§ **TASK TO CARRY OUT**
The entries that follow include a run beginning at the line with "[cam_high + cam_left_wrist" and ending at the line with "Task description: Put"; restate that run word for word and leave the rest out.

· · · ·

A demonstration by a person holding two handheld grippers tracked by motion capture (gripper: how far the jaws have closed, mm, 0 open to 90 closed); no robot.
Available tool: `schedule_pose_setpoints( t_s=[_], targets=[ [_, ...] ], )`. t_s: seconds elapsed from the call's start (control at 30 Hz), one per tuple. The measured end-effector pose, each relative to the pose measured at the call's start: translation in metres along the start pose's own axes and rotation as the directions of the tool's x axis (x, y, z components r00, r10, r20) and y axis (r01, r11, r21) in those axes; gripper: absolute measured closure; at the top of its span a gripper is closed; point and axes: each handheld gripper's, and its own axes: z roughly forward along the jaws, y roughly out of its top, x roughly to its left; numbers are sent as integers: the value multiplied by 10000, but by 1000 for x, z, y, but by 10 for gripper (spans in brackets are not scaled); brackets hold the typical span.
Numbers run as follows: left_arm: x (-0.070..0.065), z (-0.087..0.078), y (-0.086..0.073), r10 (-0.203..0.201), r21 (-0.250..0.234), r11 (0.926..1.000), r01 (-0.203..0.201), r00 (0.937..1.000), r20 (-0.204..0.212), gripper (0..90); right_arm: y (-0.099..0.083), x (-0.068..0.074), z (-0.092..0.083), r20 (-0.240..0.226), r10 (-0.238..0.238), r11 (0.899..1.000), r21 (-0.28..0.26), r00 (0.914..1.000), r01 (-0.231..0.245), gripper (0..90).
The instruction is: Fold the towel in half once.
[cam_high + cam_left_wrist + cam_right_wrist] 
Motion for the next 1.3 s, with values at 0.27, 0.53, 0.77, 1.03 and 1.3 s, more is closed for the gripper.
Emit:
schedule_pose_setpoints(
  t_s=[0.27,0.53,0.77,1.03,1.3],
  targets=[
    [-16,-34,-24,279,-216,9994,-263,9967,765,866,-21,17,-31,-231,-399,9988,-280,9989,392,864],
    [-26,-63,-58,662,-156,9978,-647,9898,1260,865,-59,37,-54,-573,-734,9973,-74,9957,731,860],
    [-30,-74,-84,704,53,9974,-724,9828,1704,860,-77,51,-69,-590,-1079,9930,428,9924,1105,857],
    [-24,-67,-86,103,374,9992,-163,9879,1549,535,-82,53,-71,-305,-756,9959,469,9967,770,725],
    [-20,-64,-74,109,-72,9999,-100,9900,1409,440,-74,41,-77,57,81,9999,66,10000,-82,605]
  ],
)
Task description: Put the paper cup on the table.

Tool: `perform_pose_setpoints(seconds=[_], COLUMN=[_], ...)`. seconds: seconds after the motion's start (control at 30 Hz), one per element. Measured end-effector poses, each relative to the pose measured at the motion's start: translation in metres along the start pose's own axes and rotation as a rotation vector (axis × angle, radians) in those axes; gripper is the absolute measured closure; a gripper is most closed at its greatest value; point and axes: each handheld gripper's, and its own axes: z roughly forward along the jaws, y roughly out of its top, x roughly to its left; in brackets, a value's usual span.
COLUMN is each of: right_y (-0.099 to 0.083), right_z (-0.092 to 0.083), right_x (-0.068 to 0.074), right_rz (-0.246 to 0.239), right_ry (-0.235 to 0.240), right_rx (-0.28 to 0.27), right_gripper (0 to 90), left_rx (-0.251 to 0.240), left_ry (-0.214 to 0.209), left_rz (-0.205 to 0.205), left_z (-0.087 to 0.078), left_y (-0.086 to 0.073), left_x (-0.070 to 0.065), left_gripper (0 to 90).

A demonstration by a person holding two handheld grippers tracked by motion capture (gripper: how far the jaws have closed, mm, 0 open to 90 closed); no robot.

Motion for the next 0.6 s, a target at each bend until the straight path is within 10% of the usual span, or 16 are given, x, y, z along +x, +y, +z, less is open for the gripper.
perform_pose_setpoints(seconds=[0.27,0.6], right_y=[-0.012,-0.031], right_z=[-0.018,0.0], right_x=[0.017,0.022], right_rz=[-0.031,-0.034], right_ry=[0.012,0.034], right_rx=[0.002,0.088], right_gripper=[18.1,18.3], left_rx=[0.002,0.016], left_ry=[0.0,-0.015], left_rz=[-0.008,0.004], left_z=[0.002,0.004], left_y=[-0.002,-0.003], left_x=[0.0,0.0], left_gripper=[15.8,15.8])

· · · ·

§ **ANSWER SPACE**
[cam_high + cam_left_wrist + cam_right_wrist] 
Motion for the next 1.3 s, with values at 0.27, 0.53, 0.77, 1.03 and 1.3 s, more is closed for the gripper.
Emit:
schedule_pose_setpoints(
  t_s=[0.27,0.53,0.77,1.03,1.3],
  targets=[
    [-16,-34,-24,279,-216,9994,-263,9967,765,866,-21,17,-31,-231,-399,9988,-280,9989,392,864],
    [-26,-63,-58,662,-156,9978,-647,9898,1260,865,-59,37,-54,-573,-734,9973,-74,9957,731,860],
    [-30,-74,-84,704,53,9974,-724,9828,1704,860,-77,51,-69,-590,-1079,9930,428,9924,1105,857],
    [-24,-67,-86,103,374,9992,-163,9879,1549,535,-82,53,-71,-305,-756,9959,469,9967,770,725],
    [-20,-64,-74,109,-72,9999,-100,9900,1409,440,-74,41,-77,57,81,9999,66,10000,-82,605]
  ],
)
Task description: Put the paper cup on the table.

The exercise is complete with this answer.